Revolt of the Heraclii, 608-610. Follis (Bronze, 30 mm, 9.94 g, 5 h), Alexandretta or Alexandria, IY 13 = AD 609. δm N ЄRACLIO CONSULII Bare-headed and bearded bust of Heraclius, wearing consular robes and on the left, and bare-headed and bearded bust of the Exarch Heraclius, wearing consular robes, on the right; between their heads, cross.
Rev. Large M between A/N/N/O and X/IIII; above, cross; below, A; in exergue, AΛЄΞANΔ. DOC 15. MIB 16a (Alexandria). SB 722. Rare and with attractive earthen highlights over a dark patina. A few faint scratches
, otherwise, very fine.
From a European collection, formed before 2005.
Heraclius the Elder was a successful Byzantine general of Armenian descent who made a career in the later years of the Roman-Persian War of 572-591. In 595, the emperor Maurice Tiberius appointed Heraclius to magister militum per Armeniam and ordered him to crush the revolt of Samuel Vahewuni and Atat Khorkhoruni, the details of which are reported by the 7th century Armenian bishop and historian Sebeos, who thus sheds a brief light on the general's earlier career due to its connections to Armenian history. We only hear of Heraclius again in 608, when he was serving as the Exarch of Africa and, together with his son and future emperor Heraclius the Younger, decided to put the might of the Exarchate in the balance in an attempt to remove the emperor Phocas from power. We are being told that the main motive behind the Revolt of the Heraclii was their loyalty to the previous emperor Maurice Tiberius, who had been overthrown and killed by Phocas in 602, but the disastrous failures of the usurper's reign and the own personal ambitions of the Heraclii no doubt played a great role in the decision-making. In a very unusual step, the Heraclii initially abstained from declaring themselves emperors but assumed a joint consulship instead.
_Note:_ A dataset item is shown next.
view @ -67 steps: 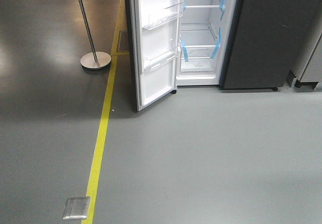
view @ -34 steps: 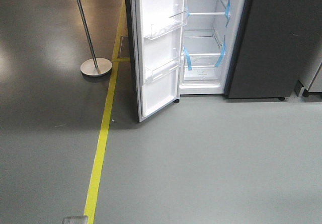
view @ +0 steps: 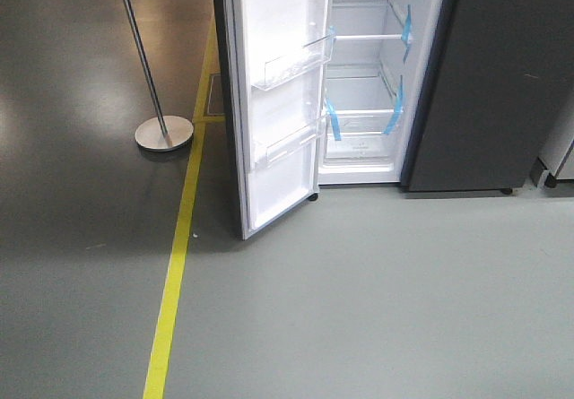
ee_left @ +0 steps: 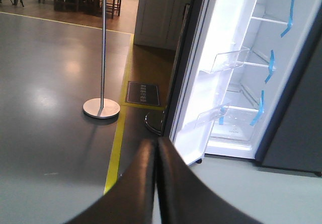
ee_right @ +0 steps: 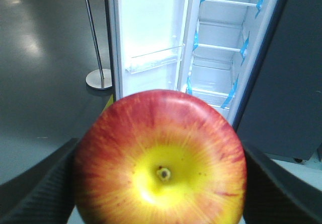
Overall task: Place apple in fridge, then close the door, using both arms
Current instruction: 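Approach the refrigerator opening with the apple held in the right gripper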
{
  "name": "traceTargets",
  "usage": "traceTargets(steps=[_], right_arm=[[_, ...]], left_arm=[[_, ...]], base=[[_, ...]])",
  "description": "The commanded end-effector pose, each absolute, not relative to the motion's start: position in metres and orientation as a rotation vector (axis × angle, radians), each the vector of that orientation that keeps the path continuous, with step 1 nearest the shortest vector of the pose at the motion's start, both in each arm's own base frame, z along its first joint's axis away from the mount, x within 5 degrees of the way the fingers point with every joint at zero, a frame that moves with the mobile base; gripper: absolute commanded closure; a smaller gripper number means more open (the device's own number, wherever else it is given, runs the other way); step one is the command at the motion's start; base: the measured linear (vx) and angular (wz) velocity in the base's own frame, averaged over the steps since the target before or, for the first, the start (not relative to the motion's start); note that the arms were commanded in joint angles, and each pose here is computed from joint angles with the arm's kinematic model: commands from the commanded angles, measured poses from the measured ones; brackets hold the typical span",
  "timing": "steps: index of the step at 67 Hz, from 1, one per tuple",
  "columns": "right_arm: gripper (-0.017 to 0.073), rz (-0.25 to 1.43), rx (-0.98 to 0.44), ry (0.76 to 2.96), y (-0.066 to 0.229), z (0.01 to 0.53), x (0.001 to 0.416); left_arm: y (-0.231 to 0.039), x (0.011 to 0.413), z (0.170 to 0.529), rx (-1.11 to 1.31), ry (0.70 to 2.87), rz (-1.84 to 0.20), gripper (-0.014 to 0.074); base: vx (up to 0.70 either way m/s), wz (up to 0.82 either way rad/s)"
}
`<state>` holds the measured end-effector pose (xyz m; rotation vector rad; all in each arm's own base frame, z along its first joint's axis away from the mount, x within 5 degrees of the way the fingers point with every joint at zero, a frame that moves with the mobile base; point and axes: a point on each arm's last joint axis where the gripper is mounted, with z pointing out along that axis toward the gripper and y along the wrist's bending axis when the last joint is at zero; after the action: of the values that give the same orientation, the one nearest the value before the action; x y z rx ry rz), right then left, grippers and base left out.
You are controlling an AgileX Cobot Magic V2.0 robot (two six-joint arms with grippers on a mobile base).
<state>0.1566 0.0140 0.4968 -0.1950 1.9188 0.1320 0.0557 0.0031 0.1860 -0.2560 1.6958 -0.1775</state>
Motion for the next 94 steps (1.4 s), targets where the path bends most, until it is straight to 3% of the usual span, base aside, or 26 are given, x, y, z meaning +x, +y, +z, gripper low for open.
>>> traceTargets(steps=[1,94], right_arm=[[0.0356,0.125,-0.178,1.800,0.0138,0.5135,0.1520],[0.0356,0.125,-0.178,1.800,0.0138,0.5135,0.1520]], left_arm=[[0.0019,0.0545,0.1996,-0.237,1.592,-0.202,0.0601],[0.0019,0.0545,0.1996,-0.237,1.592,-0.202,0.0601]], base=[[0.19,-0.04],[0.12,0.00]])
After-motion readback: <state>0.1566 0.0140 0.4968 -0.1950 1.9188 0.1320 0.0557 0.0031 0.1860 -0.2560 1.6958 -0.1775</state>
The present issue was struck by the Heraclean forces somewhere in the East (in Alexandria or Alexandretta?), where the general Niketas led a successful offensive against Egypt in 608-610. Its obverse shows us the two Heraclii uncrowned and in consular robes, presenting them as Roman traditionalists defending a just cause against the illegitimate usurper Phocas. It was only when Heraclius the Younger, sailing from Carthage, captured Constantinople in the fall of 610 that he was crowned emperor, the news of which reached his father in Carthage later that year, just shortly before he died.